DIRECTIONS – Produce an exact copy of the lines from the line that contains "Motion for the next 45" to the end of the listing below.

++++++++

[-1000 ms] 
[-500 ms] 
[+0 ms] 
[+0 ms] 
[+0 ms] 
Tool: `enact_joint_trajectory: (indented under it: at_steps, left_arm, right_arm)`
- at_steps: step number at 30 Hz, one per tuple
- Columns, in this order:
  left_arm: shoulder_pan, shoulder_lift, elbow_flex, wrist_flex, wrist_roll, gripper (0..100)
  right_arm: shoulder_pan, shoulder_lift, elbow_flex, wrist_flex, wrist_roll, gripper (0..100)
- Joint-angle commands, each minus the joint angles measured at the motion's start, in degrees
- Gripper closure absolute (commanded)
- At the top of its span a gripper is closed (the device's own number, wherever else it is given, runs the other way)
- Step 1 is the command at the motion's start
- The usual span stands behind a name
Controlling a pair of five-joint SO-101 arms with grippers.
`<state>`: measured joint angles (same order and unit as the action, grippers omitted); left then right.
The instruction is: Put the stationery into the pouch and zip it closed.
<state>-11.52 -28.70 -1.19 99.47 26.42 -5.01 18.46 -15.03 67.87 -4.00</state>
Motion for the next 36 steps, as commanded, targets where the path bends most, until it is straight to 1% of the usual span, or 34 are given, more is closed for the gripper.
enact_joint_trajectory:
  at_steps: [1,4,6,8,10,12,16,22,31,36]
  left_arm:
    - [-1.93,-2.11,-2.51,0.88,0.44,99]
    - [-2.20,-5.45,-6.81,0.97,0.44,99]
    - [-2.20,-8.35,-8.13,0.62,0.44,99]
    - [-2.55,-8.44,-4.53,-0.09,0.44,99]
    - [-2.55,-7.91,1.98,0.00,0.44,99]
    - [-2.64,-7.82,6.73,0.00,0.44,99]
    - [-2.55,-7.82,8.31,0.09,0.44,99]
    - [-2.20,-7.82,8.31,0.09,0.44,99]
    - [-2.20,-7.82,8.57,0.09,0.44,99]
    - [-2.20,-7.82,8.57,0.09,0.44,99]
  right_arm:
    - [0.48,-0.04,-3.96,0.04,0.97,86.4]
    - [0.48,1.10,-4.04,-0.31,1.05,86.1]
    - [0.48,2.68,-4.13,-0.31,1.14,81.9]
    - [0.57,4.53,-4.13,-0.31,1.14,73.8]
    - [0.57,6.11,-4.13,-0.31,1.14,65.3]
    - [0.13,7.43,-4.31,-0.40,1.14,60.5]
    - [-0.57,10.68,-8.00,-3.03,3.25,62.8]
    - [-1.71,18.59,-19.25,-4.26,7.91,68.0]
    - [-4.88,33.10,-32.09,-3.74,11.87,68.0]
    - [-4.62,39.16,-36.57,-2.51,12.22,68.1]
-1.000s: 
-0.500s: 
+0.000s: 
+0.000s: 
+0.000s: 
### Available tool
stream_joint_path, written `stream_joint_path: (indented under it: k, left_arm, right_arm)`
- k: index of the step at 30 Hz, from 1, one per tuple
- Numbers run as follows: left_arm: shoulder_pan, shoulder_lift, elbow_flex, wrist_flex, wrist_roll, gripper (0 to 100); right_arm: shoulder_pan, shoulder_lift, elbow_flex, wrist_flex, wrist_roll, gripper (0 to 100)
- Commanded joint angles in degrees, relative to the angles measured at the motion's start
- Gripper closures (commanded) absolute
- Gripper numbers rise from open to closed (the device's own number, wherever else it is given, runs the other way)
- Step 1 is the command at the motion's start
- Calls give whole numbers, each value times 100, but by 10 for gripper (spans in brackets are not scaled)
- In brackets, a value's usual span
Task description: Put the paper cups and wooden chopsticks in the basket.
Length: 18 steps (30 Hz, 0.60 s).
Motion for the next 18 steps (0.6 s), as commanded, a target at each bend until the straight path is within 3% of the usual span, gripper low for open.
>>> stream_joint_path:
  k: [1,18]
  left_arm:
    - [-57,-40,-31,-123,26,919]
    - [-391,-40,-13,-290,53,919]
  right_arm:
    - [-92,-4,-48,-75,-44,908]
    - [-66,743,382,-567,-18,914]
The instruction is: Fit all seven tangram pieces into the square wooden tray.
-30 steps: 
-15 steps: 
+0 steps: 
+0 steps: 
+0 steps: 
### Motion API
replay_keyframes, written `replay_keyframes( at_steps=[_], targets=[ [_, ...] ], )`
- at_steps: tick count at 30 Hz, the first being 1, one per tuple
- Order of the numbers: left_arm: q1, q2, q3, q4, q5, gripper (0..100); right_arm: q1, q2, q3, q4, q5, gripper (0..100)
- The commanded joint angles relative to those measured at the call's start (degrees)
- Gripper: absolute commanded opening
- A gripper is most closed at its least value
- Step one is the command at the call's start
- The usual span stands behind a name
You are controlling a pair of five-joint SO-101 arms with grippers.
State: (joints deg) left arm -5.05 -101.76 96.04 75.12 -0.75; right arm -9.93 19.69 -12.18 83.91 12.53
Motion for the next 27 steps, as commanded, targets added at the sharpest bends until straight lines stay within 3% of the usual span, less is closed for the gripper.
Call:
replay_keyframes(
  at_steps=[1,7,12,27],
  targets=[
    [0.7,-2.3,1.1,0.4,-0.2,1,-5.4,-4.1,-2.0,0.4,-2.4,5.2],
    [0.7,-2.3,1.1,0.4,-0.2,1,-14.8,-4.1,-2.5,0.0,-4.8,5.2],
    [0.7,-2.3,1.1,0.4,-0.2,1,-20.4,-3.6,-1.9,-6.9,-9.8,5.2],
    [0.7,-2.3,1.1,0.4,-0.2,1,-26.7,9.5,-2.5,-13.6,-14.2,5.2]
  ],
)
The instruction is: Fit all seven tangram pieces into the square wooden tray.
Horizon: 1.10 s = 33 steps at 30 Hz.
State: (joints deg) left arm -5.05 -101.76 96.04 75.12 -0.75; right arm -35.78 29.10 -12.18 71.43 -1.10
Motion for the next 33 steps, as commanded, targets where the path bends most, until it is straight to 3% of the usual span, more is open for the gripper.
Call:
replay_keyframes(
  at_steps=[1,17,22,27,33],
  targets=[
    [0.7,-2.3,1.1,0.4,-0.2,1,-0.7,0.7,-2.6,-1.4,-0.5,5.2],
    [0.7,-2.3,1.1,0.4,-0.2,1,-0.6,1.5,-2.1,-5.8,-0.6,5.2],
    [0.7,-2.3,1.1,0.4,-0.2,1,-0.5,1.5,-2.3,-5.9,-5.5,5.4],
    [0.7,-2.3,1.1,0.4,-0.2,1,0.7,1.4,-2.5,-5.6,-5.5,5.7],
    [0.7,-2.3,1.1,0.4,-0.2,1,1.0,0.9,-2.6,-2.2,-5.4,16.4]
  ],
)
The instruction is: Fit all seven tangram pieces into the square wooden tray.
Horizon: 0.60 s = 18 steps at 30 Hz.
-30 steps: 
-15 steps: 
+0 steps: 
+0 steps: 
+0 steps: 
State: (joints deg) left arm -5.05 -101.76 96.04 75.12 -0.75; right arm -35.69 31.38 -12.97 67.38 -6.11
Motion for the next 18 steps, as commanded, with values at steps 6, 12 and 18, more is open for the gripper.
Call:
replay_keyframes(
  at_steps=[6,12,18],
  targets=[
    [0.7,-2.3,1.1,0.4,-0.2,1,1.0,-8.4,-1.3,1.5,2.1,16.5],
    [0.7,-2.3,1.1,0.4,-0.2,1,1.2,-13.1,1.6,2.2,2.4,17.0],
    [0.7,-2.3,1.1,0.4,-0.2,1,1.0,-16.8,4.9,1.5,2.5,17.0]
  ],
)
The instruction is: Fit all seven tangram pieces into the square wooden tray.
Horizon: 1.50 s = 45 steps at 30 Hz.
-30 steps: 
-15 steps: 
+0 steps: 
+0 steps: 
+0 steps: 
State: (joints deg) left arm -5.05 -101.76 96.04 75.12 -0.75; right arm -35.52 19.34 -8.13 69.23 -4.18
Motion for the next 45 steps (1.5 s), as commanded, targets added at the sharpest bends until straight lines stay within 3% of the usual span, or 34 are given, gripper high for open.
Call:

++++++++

RESPONSE AREA –
Motion for the next 45 steps (1.5 s), as commanded, targets added at the sharpest bends until straight lines stay within 3% of the usual span, or 34 are given, gripper high for open.
Call:

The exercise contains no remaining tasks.